Monday, February 10, 2014

Nature

2014 has been a year of attempting mindfulness for me.  I have always been an anxious individual whose head tends to be spinning nearly 24/7.  Admittedly, there have been times when that constant thinking has served me well, but overall, it has mostly put an incredible burden on my body.  Last year, after ten years of therapy, I finally had some significant revelations about who I am and why I do the things I do.  Yes...TEN years of therapy.  Did I mention, I'm also stubborn?  ;)

Building off of my greater understanding of myself, I chose to truly make some changes in the way I live my life.  I have chosen to work on putting out positive energy on a daily basis.  I have chosen to embrace my strengths and not focus on what I consider to be my "weaknesses" because even those things can be strengths.  I have chosen to be mindful during my day.  I am still busy, but I take more time to experience moments and feel that I am living life more than just getting through day to day.  

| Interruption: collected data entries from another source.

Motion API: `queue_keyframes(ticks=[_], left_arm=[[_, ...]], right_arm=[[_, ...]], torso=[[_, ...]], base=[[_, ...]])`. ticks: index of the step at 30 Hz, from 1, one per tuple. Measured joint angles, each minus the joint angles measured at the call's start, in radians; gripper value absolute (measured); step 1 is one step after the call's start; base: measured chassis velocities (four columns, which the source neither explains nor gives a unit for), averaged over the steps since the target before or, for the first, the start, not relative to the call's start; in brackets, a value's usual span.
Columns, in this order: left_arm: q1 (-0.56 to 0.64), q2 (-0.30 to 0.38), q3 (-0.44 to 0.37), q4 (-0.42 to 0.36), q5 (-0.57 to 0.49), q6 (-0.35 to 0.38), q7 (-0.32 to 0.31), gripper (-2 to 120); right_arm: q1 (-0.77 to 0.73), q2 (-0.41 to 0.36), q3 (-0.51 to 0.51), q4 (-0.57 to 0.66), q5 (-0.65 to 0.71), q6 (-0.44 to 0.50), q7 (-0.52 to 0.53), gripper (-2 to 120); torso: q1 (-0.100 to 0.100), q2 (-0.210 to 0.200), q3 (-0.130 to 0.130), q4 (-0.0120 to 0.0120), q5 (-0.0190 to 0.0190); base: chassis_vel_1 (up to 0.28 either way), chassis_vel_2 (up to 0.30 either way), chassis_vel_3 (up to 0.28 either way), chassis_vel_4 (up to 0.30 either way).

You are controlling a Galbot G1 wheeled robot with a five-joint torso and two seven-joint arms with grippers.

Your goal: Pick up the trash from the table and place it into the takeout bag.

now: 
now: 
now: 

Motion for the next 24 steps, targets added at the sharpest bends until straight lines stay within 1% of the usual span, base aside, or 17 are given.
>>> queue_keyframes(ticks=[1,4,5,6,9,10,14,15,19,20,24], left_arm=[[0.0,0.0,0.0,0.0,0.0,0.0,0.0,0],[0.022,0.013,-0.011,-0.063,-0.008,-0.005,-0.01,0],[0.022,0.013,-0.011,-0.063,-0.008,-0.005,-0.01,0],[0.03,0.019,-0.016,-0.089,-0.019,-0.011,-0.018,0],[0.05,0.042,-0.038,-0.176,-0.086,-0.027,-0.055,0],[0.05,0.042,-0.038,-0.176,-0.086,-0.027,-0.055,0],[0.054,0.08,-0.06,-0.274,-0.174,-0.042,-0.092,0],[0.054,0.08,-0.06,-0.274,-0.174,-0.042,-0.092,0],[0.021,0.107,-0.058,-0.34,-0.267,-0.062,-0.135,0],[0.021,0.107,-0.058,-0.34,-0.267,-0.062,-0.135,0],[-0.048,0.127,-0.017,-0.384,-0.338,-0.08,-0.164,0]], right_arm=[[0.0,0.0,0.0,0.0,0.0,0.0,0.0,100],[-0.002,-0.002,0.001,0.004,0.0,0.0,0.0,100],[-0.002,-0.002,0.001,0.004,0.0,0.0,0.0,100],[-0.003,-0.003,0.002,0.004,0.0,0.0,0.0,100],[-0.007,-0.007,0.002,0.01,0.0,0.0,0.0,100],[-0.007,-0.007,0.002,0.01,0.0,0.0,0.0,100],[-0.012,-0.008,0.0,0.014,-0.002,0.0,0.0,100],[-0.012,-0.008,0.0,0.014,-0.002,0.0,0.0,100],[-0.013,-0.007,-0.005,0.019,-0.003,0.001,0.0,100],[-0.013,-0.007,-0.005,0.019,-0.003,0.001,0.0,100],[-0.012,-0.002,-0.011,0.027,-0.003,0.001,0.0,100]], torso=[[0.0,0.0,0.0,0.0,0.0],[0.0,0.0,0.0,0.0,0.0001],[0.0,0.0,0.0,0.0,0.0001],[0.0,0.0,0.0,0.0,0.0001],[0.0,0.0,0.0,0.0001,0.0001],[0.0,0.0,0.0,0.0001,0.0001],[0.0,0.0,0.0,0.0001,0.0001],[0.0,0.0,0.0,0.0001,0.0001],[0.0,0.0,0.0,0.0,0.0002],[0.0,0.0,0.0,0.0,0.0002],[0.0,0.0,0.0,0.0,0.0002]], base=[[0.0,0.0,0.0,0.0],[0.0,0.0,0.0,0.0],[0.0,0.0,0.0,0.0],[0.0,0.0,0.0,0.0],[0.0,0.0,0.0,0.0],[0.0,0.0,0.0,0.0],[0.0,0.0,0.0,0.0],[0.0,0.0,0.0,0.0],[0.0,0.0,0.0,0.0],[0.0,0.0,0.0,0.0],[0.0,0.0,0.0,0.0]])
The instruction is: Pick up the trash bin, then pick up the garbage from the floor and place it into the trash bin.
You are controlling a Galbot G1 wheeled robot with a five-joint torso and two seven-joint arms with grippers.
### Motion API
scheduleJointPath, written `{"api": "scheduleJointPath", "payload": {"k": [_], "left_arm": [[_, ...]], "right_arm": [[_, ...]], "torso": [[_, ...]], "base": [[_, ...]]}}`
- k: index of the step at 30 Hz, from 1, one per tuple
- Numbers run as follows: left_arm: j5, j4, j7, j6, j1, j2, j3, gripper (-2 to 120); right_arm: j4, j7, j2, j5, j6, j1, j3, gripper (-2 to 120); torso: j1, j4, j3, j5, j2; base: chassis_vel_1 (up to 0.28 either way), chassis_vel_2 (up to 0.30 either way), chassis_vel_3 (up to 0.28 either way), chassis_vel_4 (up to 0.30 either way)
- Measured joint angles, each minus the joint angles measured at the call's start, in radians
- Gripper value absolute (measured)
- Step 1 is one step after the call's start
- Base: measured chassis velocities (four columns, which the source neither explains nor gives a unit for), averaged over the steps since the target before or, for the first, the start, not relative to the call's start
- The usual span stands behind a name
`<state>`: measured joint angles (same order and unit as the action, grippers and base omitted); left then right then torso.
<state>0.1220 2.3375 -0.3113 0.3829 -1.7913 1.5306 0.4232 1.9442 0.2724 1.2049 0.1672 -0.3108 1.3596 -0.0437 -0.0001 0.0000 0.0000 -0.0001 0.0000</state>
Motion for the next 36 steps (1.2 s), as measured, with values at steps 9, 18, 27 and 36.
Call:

One of the things I enjoy so much is my morning out on my porch as I start my day.  I drink my warm lemon water and just listen.  Sometimes it is silence I hear.  Wonderful, beautiful, silence.  Something I remember wishing for day after day when I had small children at home.  How I still LOVE the sound of silence.  Some days the birds are chatting with one another.  This morning, I listened to the rain fall.  And I experience it all.  All of my senses are alive and aware.  I listen, I smell the fresh morning air, I taste the cleansing lemon in the warm water, I feel the temperature and I see everything.  I see the clouds or the blue sky.  I see the sun or the moon and the early morning stars.  I see other neighbors as they begin their days.  And something I see and have always connected to is the tree in our front yard.  I love this tree.  It is the only tree we have and it marks all the seasons for me.  I take a picture of it every day I am out on the porch.  Today I decided that I'm going to post that picture as it is a tangible item that helps with being mindful of each and every day.  That tree changes just a little tiny bit every day and I love to witness the changes.  But seeing it through photos keeps me even more grounded.  

Today I'm posting both yesterday's picture and today's picture as they show the difference a day can make.  Nature is amazing and powerful and beautiful.  As is each day of life.  It is up to us to choose how we live it.  This does not mean that I don't still have very rough days.  I am human.  But even in the rough days, I practice mindfulness and I know the bad days don't last.  And I find it easier to dust myself off find my way again.